Output all of the listing, leaving every line exactly as written.

#### SUPPLIED MATERIAL ####

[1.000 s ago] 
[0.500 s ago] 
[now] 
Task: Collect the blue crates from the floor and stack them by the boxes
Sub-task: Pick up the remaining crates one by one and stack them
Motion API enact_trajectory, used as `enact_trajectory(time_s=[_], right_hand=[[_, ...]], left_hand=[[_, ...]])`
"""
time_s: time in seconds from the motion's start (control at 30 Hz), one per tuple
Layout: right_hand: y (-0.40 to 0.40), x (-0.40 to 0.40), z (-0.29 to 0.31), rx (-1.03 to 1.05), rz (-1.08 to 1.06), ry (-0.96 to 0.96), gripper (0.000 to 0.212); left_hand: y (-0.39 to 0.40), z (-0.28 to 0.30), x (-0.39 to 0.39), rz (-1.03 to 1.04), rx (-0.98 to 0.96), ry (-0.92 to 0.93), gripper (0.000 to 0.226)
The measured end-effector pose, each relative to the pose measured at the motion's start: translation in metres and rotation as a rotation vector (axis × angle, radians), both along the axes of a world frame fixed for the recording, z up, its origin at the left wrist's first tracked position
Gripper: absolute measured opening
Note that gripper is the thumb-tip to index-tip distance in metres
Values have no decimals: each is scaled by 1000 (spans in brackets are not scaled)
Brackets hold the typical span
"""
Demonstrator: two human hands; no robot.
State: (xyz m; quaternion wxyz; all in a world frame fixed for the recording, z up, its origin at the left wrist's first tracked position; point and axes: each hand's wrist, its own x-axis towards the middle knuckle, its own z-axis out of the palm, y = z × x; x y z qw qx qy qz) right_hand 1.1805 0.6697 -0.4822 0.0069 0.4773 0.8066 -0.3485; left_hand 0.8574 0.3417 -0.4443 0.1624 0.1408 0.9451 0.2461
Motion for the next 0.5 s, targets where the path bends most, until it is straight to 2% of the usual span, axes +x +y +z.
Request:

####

• [SOLUTION FOR THIS TASK]:
[1.000 s ago] 
[0.500 s ago] 
[now] 
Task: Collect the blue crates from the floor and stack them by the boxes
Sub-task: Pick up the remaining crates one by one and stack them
Motion API enact_trajectory, used as `enact_trajectory(time_s=[_], right_hand=[[_, ...]], left_hand=[[_, ...]])`
"""
time_s: time in seconds from the motion's start (control at 30 Hz), one per tuple
Layout: right_hand: y (-0.40 to 0.40), x (-0.40 to 0.40), z (-0.29 to 0.31), rx (-1.03 to 1.05), rz (-1.08 to 1.06), ry (-0.96 to 0.96), gripper (0.000 to 0.212); left_hand: y (-0.39 to 0.40), z (-0.28 to 0.30), x (-0.39 to 0.39), rz (-1.03 to 1.04), rx (-0.98 to 0.96), ry (-0.92 to 0.93), gripper (0.000 to 0.226)
The measured end-effector pose, each relative to the pose measured at the motion's start: translation in metres and rotation as a rotation vector (axis × angle, radians), both along the axes of a world frame fixed for the recording, z up, its origin at the left wrist's first tracked position
Gripper: absolute measured opening
Note that gripper is the thumb-tip to index-tip distance in metres
Values have no decimals: each is scaled by 1000 (spans in brackets are not scaled)
Brackets hold the typical span
"""
Demonstrator: two human hands; no robot.
State: (xyz m; quaternion wxyz; all in a world frame fixed for the recording, z up, its origin at the left wrist's first tracked position; point and axes: each hand's wrist, its own x-axis towards the middle knuckle, its own z-axis out of the palm, y = z × x; x y z qw qx qy qz) right_hand 1.1805 0.6697 -0.4822 0.0069 0.4773 0.8066 -0.3485; left_hand 0.8574 0.3417 -0.4443 0.1624 0.1408 0.9451 0.2461
Motion for the next 0.5 s, targets where the path bends most, until it is straight to 2% of the usual span, axes +x +y +z.
Request:

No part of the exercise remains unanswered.